Not details we needed to know


----------



## Dalmatian90 (Apr 10, 2012)

> The reason they took the chipper was to take it apart and recover what is left of the child's body.



Ayup; they updated the photos since my original post, I figured some folks would wonder why there were flatbeds mixed in the with the cruisers. 

Twenty years ago I was involved as one of the EMTs on a man v. corn chopper. Funeral home under the ME's direction took what could be taken and we cleaned up the machinery since that wasn't something the farmer should have to deal with.


----------



## MacLaren (Apr 10, 2012)

tree md said:


> This news makes me sick.
> 
> I just hope and pray to God that anyone who reads this takes away from it that a tree operation job site is no place for children to be present and unattended.
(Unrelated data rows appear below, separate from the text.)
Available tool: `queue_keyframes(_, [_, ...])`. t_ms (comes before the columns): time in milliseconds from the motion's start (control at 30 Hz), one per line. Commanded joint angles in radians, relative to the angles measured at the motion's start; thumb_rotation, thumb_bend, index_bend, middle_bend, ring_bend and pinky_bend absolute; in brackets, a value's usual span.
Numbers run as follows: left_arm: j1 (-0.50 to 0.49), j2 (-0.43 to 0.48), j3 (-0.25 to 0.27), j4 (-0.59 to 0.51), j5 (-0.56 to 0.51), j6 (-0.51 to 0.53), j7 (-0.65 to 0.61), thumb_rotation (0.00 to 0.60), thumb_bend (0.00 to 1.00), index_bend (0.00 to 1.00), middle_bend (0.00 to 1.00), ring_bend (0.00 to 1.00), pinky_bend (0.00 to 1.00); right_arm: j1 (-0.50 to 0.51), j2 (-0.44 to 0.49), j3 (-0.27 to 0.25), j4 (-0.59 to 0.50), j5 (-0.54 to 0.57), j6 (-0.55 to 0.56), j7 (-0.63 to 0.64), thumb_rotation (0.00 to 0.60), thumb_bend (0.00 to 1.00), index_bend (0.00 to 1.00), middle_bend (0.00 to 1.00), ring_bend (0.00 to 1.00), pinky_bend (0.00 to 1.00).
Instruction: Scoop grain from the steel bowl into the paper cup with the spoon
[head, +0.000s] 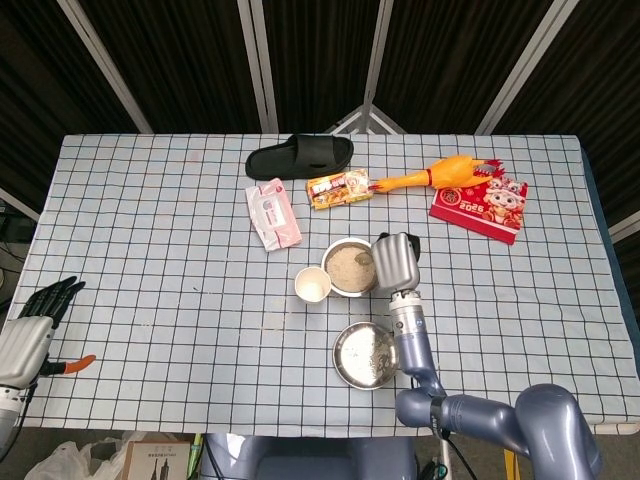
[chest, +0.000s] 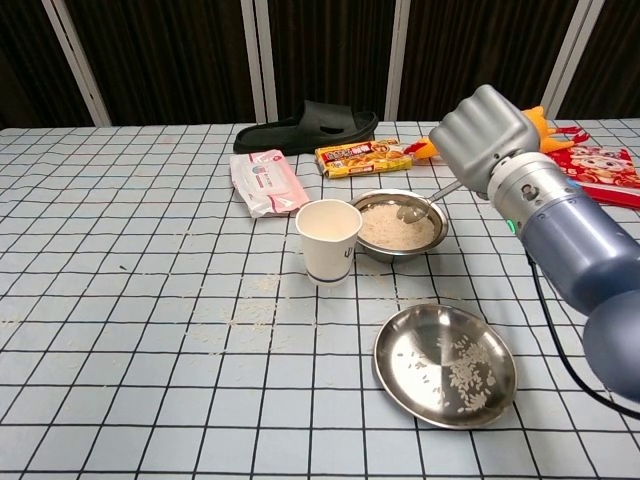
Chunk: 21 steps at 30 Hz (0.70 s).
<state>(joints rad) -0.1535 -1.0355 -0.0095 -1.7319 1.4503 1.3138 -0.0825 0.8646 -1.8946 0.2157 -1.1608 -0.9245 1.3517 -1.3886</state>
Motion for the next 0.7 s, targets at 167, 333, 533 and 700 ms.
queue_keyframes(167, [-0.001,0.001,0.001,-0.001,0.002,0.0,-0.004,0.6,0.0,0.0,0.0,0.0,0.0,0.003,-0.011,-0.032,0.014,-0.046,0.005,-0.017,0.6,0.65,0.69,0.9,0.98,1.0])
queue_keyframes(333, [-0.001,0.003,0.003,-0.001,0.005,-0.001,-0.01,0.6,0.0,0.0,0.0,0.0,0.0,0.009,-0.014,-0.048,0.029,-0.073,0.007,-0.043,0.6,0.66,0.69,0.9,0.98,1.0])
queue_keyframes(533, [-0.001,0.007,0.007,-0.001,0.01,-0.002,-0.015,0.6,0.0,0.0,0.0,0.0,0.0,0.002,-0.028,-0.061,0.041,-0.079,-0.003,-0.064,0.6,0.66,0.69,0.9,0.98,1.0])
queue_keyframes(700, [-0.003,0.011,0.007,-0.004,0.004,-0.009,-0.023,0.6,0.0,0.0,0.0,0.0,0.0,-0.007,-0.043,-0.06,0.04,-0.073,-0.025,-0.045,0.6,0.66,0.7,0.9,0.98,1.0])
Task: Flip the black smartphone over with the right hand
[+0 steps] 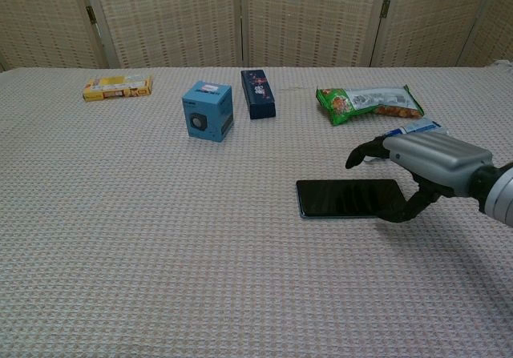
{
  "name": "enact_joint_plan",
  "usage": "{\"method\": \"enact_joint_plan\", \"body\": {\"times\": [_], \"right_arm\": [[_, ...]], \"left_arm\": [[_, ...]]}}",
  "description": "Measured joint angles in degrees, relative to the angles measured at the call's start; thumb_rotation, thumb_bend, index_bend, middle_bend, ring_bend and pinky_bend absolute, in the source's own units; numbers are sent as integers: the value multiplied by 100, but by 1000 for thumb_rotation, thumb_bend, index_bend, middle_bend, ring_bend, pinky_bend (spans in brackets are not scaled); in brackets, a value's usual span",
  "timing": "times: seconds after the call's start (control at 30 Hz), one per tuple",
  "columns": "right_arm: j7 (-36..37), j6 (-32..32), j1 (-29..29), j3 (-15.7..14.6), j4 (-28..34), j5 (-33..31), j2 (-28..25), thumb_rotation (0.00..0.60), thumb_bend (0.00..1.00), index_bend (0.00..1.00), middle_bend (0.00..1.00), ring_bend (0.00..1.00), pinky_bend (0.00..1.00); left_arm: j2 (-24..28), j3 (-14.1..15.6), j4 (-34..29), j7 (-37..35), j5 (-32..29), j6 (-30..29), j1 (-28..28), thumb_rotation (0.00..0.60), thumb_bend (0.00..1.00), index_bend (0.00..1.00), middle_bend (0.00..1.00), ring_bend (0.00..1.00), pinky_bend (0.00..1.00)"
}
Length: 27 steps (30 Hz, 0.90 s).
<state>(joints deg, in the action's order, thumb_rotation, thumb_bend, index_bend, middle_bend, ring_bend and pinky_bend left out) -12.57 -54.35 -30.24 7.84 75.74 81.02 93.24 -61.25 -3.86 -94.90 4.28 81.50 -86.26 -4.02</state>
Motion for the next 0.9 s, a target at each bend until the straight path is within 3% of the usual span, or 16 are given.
{"method": "enact_joint_plan", "body": {"times": [0.9], "right_arm": [[-723, 74, -313, 8, -533, -731, 682, 600, 177, 238, 240, 118, 167]], "left_arm": [[-12, 12, 211, -231, 57, 11, 40, 600, 211, 233, 145, 150, 195]]}}
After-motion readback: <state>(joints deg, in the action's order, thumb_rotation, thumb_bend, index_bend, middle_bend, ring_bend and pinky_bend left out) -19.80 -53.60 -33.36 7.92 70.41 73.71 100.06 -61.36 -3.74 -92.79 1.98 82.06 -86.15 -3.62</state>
Yeah, thats putting it mildy. However, that man (the father) will live in his own private hell for the rest of his days......Children have NO place around a wood chipper. My God.......


----------



## treeman82 (Apr 10, 2012)

I was at a customer's place this evening and caught a piece of the news coverage on her TV. Kind of had my doubts about what really could have happened until now.


----------



## fishercat (Apr 12, 2012)

*many adults..............*

have no business near a chipper.

NO CHILDREN have any business being near one!!!!!!!!


----------



## Stihl Wielder (Apr 13, 2012)

I can't even BEGIN to wrap my head around how horrible that had to be for that child. And how horrible it will be for his father and the whole family. That is a very sad, very tragic situation. God be with them....


----------



## TreeSurfer (Apr 14, 2012)

what kinda chipper was it. hydro auto feed or chuck and duck?


----------



## TreePointer (Apr 14, 2012)

Discussion got a little heated in the firewood fourm:
http://www.arboristsite.com/firewood-heating-wood-burning-equipment/198248.htm


----------



## R2D (May 10, 2012)

My heart was stuck in my throat and I was in shock when reading this. I got three children and I can't imagine losing them. 



TreePointer said:


> Discussion got a little heated in the firewood fourm:
> http://www.arboristsite.com/firewood-heating-wood-burning-equipment/198248.htm



It sure did.


----------



## sgreanbeans (May 12, 2012)

WOW, I have a 3 boys, 15,18,20. The older ones help, time to time, my 20 y/o is pretty damn good, but, I cringe when they are near any equipment, just the dad in me. I cannot imagine what that guy is going thru, little guy just wanted to help dad. Very sad.


----------



## treeclimber101 (May 12, 2012)

I would just roll up in a ball and die ... I mean to have that on my head and to think that it happened in such a horrible way that the impression of everytime that you hear or see a wood chipper that vision , I mean that man will be tormented til the end of time, I had to read and leave the other thread about this accident , cause reading some of the horrific things that were said about the judgement of the father I mean this is a public forum reguarding a man who witnessed one of his children killed by a wood chipper , I mean his other children were there apparently aswell and to say GOOD I mean thats just too far , even for me and I am a cold person admittedly but that WOW WAY TOO FAR


----------



## beastmaster (May 13, 2012)

treeclimber101 said:


> I would just roll up in a ball and die ... I mean to have that on my head and to think that it happened in such a horrible way that the impression of everytime that you hear or see a wood chipper that vision , I mean that man will be tormented til the end of time, I had to read and leave the other thread about this accident , cause reading some of the horrific things that were said about the judgement of the father I mean this is a public forum reguarding a man who witnessed one of his children killed by a wood chipper , I mean his other children were there apparently aswell and to say GOOD I mean thats just too far , even for me and I am a cold person admittedly but that WOW WAY TOO FAR



I haven't read the other thread, but I can just imagine what is being said. What done is done, but the horror of what happened will change and haunt that father and other children and that whole family tell their last days. Hindsight is always 20/20.
I can't even imagine the magnitude of guilt and suffering, and pain the father is feeling or what horror his brothers witnessed. Any judgement or blame we can come up with pales in comparison of what they must live with for rest their lifes. This is a time for prayers and compassion.


----------